This edit got removed because I "didn't provide a source" but there's no source to provide, and I think my edit is very simple and it explains itself, no source required. I'm not just stating a fact, I'm going through the logic of something and explaining it. My edit: https://en.wikipedia.org/w/index.php?title=Four-dimensional_space&diff=prev&oldid=1257024307 Z53 INCOMING (talk) 01:35, 13 November 2024 (UTC)[reply]

There are several issues. Your argument is hard to follow. (I can't follow it, and I have a Ph.D. in geometry. The average reader definitely won't follow it.) And the argument is not routine calculations or logic either. So a source is definitely needed. Moreover, the text is not encyclopedic in style, and there are several typographical errors. Your fellow editors would clean up the errors, if they felt that the substance of the text was really valuable. Mgnbar (talk) 03:13, 13 November 2024 (UTC)[reply]
@Z53 INCOMING: Indeed, going through the logic of something and explaining it is a schoolbook example of what we definitely cannot do on Wikipedia: wp:original research. See wp:BURDEN. - DVdm (talk) 05:29, 13 November 2024 (UTC)[reply]

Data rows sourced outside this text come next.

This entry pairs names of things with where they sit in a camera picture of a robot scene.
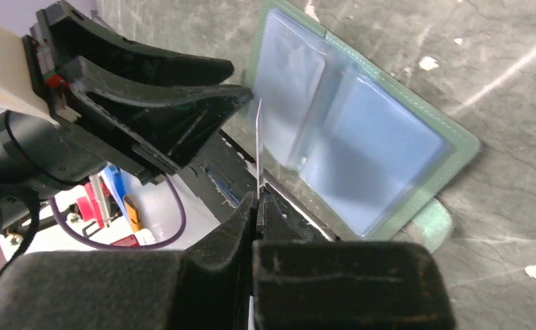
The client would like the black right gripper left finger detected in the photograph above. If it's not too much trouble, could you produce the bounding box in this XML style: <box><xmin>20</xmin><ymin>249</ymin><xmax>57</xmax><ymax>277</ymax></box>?
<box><xmin>0</xmin><ymin>192</ymin><xmax>257</xmax><ymax>329</ymax></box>

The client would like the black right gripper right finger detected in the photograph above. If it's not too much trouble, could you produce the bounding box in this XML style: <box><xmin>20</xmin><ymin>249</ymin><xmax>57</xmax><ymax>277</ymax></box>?
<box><xmin>252</xmin><ymin>193</ymin><xmax>455</xmax><ymax>329</ymax></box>

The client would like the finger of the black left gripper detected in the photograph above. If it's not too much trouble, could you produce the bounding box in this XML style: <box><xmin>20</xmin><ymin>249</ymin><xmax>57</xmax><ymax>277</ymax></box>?
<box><xmin>62</xmin><ymin>56</ymin><xmax>253</xmax><ymax>175</ymax></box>
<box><xmin>36</xmin><ymin>1</ymin><xmax>234</xmax><ymax>87</ymax></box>

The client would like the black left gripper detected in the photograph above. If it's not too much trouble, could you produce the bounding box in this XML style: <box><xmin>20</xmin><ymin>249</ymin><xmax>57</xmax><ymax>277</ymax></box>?
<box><xmin>0</xmin><ymin>36</ymin><xmax>165</xmax><ymax>232</ymax></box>

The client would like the green leather card holder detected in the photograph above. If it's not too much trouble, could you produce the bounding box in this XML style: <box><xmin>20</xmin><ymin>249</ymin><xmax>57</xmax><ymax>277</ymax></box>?
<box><xmin>244</xmin><ymin>1</ymin><xmax>480</xmax><ymax>251</ymax></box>

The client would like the white VIP card in holder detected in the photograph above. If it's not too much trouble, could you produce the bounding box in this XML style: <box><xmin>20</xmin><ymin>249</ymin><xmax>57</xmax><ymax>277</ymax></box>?
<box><xmin>253</xmin><ymin>8</ymin><xmax>326</xmax><ymax>166</ymax></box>

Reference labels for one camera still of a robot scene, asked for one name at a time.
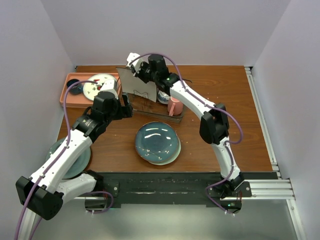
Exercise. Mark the white watermelon pattern plate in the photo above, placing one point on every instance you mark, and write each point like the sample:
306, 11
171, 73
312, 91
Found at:
91, 89

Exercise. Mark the black wire dish rack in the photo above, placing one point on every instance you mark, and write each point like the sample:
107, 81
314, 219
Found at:
147, 107

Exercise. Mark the pink plastic tray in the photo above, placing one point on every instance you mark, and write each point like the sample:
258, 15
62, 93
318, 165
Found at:
80, 101

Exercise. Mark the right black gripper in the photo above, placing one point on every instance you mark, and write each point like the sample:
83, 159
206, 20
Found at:
143, 65

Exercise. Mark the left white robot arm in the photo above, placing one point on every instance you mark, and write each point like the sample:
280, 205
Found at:
43, 192

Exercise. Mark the mint green flower plate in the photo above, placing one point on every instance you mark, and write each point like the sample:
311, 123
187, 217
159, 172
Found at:
172, 159

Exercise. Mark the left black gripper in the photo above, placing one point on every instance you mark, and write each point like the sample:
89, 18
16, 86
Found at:
125, 111

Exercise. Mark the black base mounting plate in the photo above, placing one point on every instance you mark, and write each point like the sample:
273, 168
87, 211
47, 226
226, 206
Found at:
166, 188

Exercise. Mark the blue floral small bowl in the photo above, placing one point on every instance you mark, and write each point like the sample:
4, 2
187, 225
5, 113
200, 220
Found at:
162, 97

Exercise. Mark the pink mug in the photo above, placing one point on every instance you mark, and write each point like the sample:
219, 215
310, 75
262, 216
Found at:
175, 107

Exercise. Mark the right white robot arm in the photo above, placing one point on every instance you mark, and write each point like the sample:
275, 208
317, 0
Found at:
214, 119

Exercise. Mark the grey green plate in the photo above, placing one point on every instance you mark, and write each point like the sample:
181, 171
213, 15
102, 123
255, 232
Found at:
78, 166

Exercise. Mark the dark blue mug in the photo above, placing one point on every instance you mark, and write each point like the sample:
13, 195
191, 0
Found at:
76, 89

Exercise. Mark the white square plate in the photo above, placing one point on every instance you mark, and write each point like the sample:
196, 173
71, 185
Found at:
133, 85

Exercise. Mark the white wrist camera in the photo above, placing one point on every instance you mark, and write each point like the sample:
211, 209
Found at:
110, 85
133, 60

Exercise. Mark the dark teal blossom plate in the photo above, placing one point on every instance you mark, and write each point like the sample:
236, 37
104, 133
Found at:
156, 142

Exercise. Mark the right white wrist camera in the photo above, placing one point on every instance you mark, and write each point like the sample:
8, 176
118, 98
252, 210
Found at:
133, 60

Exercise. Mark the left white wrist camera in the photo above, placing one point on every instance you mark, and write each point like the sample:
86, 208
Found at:
110, 85

Ohh, so that's why wikipedia sucks! You aren't allowed to explain things. Thanks for the information, I'll stop wasting my time contributing here! Z53 INCOMING (talk) 20:38, 17 November 2024 (UTC)[reply]

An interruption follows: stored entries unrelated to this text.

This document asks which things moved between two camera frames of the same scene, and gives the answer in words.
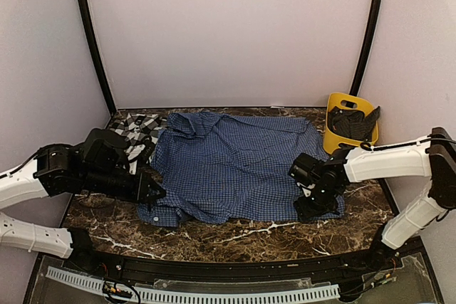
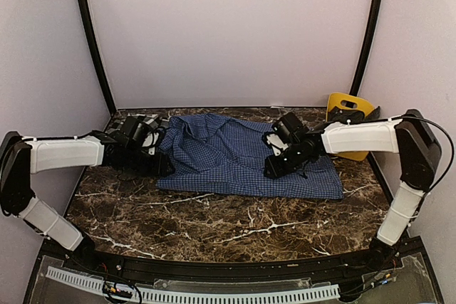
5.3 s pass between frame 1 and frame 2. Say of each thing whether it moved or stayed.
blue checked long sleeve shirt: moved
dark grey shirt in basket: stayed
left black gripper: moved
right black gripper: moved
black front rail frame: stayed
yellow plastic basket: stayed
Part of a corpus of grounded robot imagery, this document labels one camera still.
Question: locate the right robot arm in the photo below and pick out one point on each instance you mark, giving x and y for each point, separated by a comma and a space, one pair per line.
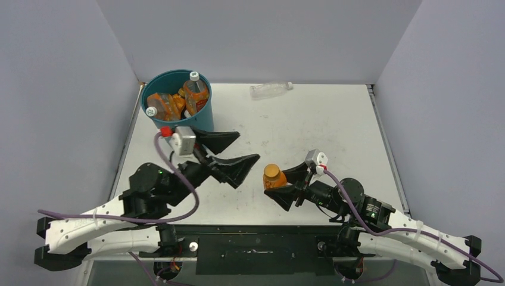
370, 226

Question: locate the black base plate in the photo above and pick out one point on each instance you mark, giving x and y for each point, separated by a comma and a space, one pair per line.
261, 249

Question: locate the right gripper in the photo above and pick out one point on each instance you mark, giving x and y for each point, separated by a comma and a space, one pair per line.
300, 181

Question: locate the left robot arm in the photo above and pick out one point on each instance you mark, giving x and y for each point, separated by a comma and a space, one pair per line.
141, 219

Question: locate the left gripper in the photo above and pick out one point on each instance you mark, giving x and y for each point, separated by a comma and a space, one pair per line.
234, 170

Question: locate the clear crushed bottle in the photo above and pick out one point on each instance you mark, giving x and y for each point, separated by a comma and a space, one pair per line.
269, 90

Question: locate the aluminium frame rail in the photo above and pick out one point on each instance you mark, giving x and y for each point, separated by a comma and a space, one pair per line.
392, 163

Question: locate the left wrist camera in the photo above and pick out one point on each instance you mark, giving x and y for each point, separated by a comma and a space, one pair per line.
182, 139

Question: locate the large orange tea bottle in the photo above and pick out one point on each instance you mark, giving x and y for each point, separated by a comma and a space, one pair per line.
196, 93

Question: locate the teal plastic bin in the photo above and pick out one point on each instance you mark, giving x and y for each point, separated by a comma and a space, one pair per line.
171, 82

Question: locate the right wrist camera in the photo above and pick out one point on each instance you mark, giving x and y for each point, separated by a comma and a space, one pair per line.
316, 161

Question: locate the orange juice bottle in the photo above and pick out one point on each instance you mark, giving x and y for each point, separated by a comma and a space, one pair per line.
273, 177
180, 104

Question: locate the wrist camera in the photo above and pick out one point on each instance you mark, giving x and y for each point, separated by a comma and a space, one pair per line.
182, 139
316, 161

@Z53 INCOMING: Without the original research boycot Wikipedia would likely be filled with trivia that is absolutely logically sound and perfectly correct, but in which, apart from the providers, nobody is really interested. You see, the reason why this particular policy was put in place and has become part of the design, is to make sure that the encyclopedia only harbours content that is sufficiently interesting, by virtue of demonstrably being backed by relevant wp:reliable sources. So I think it is exactly why Wikipedia managed to not suck . - DVdm (talk) 22:34, 17 November 2024 (UTC)[reply]
For what it's worth, it is certainly not the case that "you aren't allowed to explain things". Whether it seems like a "waste of your time" to contribute is a personal question. Everyone sometimes has their changes reverted or rewritten in a large project like this made by pseudonymous volunteer strangers, and the disagreement about this particular text is not intended to diminish or reject you as a person. I imagine you could make contributions valuable to readers if you stick with it and try to fit your contributions to Wikipedia norms, but whether you do is entirely up to you. It is the case that contributions should be backed by sources. –jacobolus (t) 23:24, 17 November 2024 (UTC)[reply]

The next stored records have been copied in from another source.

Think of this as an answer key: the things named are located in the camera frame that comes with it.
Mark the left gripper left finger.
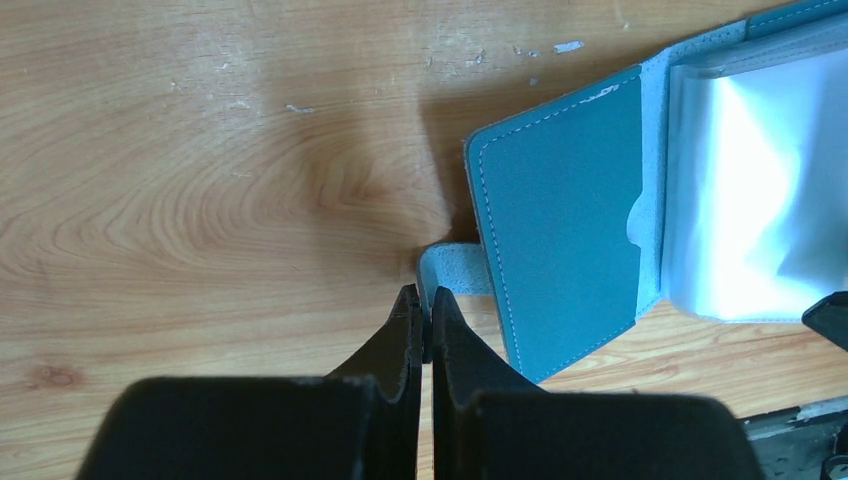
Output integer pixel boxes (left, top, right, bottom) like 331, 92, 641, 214
78, 285, 423, 479

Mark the teal leather card holder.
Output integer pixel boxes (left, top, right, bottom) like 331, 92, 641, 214
418, 1, 847, 382

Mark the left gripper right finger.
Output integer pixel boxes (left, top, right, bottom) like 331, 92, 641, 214
431, 287, 762, 479

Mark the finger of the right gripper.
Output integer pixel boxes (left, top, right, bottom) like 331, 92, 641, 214
802, 291, 848, 351

I believe it is right okay but it definitely comes under WP:OR without a source. Wikipedia isn't the place to publish original ideas. So sorry, no, it can't go in. NadVolum (talk) 11:08, 14 November 2024 (UTC)[reply]
I am not entirely convinced it is ok. The substitution of "circle" for "disk" is a good change (the product of circle x circle is a 2d torus and we want either a 4d shape or its 3d boundary). But intuition in 4d geometry is so often misleading that it needs to be backed up with more rigorous calculations, not in evidence here: how do we know that these modes of rotation on a (hyper?)plane are described accurately and are the only modes available?
If it is intended to be a plane (as it says) and not a hyperplane, the analogous situation would be rotating a cylinder on a line, for which definitions are unclear (are you allowed to twist the cylinder when it touches the line at a point? are you allowed to do that with a sphere sitting on a plane?) and the system of rotations is already more complicated than described here (three different cases, when the point of contact is on the curved side, flat end-cap, or edge between the two, with different dimensions of motion, but all connected to each other). This complication in 3d is part of what makes me suspicious that the 4d description might be messier than was described in this diff.
Unrelated to this diff, I am suspicious that the names of these products are badly sourced and may fall under WP:NEO. If this material is not adequately sourced to be included here at all, it should not be expanded. —David Eppstein (talk) 22:45, 17 November 2024 (UTC)[reply]
I believe Z53 INCOMING was describing rolling on a hyperplane. Personally I found the explanation quite confusing, as someone who has thought a decent amount about 4-dimensional shapes (at least compared to the general public), and I found it significantly clearer to just imagine in my own head how such objects might roll (entirely disregarding the explanation). After thinking about it for a while I could sort of figure out how my imagined rolling corresponded to Z53 INCOMING's text, but the text didn't help illuminate or clarify that for me. I'm not entirely sure who the explanations were intended for; I think they might be more suitable as a blog post or diary entry. It's possible something similar could be salvaged at the article here, but it's a very difficult task to describe 4-dimensional motion in a way that is accessible and useful. I think it would take a complete rewrite and quite a lot of care. –jacobolus (t) 23:22, 17 November 2024 (UTC)[reply]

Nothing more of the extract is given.